I went back to work after my first round of maternity last week – and I’m not going to lie, I am getting my ass absolutely kicked.
First of all, when it comes to weekends… which if any of you are parents, know those are tough anyway. Lots of entertaining, constant whining, esp. since I have a two year old and a 3 month old. The problem is they are at ages where you can’t do much; plus we live in a state that’s 100+ degrees right now.
It’s making me not enjoy life, when I’ve been actually VERY happy the last three years. It’s also making my husband and I not get along that great either… it’s really tough. I also have pretty high anxiety anyway, so throw this all in – really just not feeling like myself. At all.
I love my kids immensely, I was meant to be a mom (their mom). But my husband and I are in our mid-30’s, waited 5 years to be married before we had kids (thank God, we needed to get a lot of shit out of our system – lol) – so we are exhausted. We aren’t in our 20’s anymore with all this energy, lol!
Maybe getting a routine again will help.
Back to my husband and I not getting along… we just aren’t. Interestingly, we agree for the most part on how to parent which is good. But in some subconcious capacity, we aren’t meeting each other’s emotional needs (look at me getting all deep!). I think therapy would be good for us again because we just… are angry with each other and not really allowing each other to be our true selves. He’s jumping down my throat (which is so bizarre, he never did that before).

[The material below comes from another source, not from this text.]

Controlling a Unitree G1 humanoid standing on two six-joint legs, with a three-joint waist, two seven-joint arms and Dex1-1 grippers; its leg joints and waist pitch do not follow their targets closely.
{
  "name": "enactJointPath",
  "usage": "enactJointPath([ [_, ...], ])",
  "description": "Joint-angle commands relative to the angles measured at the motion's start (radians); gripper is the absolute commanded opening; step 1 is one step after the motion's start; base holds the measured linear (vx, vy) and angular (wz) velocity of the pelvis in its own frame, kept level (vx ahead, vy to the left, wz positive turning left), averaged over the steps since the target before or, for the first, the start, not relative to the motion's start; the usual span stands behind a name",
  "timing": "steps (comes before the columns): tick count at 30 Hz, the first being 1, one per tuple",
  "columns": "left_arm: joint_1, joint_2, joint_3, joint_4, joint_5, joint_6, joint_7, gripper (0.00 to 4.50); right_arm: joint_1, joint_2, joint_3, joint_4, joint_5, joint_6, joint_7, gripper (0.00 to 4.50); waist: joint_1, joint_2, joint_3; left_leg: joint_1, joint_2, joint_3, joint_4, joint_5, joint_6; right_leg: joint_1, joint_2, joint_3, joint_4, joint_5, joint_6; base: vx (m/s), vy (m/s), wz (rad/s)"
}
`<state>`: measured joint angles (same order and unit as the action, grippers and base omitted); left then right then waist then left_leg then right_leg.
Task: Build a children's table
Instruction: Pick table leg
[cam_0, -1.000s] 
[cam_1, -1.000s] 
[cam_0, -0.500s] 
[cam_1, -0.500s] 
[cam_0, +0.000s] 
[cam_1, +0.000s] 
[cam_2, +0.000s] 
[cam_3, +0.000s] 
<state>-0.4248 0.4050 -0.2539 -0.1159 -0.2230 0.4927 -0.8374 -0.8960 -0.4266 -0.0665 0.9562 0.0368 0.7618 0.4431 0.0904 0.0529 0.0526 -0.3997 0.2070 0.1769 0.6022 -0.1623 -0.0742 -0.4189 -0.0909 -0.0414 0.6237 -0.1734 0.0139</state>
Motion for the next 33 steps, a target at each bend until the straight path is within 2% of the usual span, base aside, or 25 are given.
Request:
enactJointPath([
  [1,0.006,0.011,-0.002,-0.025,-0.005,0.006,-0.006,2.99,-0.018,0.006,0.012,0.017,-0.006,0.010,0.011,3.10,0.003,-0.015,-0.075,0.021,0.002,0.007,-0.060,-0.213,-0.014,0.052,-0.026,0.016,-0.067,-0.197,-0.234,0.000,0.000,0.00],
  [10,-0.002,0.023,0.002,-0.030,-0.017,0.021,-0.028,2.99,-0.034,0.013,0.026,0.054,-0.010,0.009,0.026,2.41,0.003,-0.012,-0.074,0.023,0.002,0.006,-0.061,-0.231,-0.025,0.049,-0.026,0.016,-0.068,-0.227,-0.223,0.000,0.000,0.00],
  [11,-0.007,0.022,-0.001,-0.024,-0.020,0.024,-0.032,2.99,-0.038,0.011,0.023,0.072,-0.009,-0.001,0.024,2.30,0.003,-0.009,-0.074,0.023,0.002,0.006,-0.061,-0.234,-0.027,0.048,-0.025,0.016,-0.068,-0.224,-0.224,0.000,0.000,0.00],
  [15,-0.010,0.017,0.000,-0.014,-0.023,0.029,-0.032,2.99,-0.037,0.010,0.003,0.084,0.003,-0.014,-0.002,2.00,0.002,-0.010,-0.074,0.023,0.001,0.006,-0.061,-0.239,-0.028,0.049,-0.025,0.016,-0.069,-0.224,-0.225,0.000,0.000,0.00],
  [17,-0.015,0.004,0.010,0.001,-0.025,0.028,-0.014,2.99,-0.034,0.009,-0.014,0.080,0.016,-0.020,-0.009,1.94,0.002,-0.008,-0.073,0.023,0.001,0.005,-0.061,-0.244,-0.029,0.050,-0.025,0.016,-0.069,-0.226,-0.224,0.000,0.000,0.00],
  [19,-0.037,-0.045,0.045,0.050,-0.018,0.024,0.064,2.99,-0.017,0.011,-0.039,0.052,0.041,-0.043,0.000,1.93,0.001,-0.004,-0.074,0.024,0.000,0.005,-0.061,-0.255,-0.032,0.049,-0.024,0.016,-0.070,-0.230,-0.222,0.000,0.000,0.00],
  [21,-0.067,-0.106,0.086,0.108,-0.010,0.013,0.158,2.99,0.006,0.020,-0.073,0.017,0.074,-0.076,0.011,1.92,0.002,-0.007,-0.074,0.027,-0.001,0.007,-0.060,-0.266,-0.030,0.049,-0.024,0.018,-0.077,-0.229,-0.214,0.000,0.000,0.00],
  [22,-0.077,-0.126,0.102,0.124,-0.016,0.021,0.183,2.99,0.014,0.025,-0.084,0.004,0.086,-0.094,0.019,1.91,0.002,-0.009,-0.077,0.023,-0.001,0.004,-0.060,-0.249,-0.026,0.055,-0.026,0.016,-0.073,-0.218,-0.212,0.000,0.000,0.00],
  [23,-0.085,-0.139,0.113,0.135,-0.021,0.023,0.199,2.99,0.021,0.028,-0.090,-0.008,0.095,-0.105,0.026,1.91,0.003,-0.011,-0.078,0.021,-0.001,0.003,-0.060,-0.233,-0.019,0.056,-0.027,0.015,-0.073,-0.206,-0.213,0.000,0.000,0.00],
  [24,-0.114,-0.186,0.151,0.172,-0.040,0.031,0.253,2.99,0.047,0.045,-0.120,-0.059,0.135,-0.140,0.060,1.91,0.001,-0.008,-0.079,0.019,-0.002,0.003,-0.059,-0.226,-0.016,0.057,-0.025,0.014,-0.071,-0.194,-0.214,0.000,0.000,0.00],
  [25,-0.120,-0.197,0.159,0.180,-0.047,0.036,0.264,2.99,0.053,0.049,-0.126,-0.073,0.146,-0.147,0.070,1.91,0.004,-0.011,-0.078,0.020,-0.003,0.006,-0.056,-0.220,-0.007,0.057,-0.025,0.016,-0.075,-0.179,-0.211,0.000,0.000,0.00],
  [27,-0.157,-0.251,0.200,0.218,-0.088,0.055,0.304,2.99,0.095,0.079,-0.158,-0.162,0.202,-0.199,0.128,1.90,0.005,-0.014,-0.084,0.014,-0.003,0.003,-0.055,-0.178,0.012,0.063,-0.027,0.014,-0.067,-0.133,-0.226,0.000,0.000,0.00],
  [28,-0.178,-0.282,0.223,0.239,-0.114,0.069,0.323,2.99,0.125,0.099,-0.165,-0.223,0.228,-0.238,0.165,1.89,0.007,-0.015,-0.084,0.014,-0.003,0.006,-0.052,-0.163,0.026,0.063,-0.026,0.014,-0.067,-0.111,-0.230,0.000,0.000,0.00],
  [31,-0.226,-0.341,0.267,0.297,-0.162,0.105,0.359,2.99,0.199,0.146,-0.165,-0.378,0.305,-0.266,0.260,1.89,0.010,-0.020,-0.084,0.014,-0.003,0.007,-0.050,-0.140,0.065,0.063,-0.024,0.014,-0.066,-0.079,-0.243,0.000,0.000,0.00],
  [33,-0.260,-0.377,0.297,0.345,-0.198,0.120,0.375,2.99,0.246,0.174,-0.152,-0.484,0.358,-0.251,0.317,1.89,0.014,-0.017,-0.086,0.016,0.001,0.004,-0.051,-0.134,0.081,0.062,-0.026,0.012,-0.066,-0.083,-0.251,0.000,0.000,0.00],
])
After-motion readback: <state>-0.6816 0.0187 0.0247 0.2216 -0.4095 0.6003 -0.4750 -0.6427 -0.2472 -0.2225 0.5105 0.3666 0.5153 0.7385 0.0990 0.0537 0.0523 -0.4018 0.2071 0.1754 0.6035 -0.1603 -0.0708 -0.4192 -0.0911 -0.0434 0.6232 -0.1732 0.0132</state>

DId I mention we’re also in the process of finalizing our new build house + my son has surgery in two weeks? *Insert eye roll* Life has a way of just doing it’s thing without your approval, doens’t it. Lol. But yeah – moving has been interesting. We close next week, but because of Tarin’s surgery, we can’t move in for real until August 11th-ish. My parents are coming down though because we’re going to slowly move things over in the next few weeks. We’re keeping this house we are in as a rental, which I’m really excited about as we build our equity! However, moving in 110 degree weather with two small children.. sign me up! -_-
Anyway, life is good for the most part. Work is going just okay… I am the most tenured manager from an a) age perspective and b) experience perspective at my current job. I’m recognized often for being a top performer, and I’m appreciative. However, I’ve remained stagnant in my ability to be promoted… and I met with my director and he’s giving me a new team so I can “prove myself”. Prove myself? Is that cuz I’m a woman? I’ve watched man after man be promoted in my organization with no merit. AS AN EXAMPLE – a 25 year old with literally ZERO leadership experience was promoted to a full-fledge manager, same title as me, just recently because he performed well as an individual contributor for a year. I’ve been the top performing manager, made president’s club, yet I still have to “prove myself”. Fucking bullshit. I proved to myself that I could do anything when I finished my master’s while working full time with a newborn during Covid.
Anyway – after that meeting, I put my open to work on my LinkedIn for senior roles. I’m done fucking around.
I love my job a lot but women get the shaft. Typical in start up sales land, right?
Well – thanks for letting me vent. Just a lot of little shit right now that’s irritating.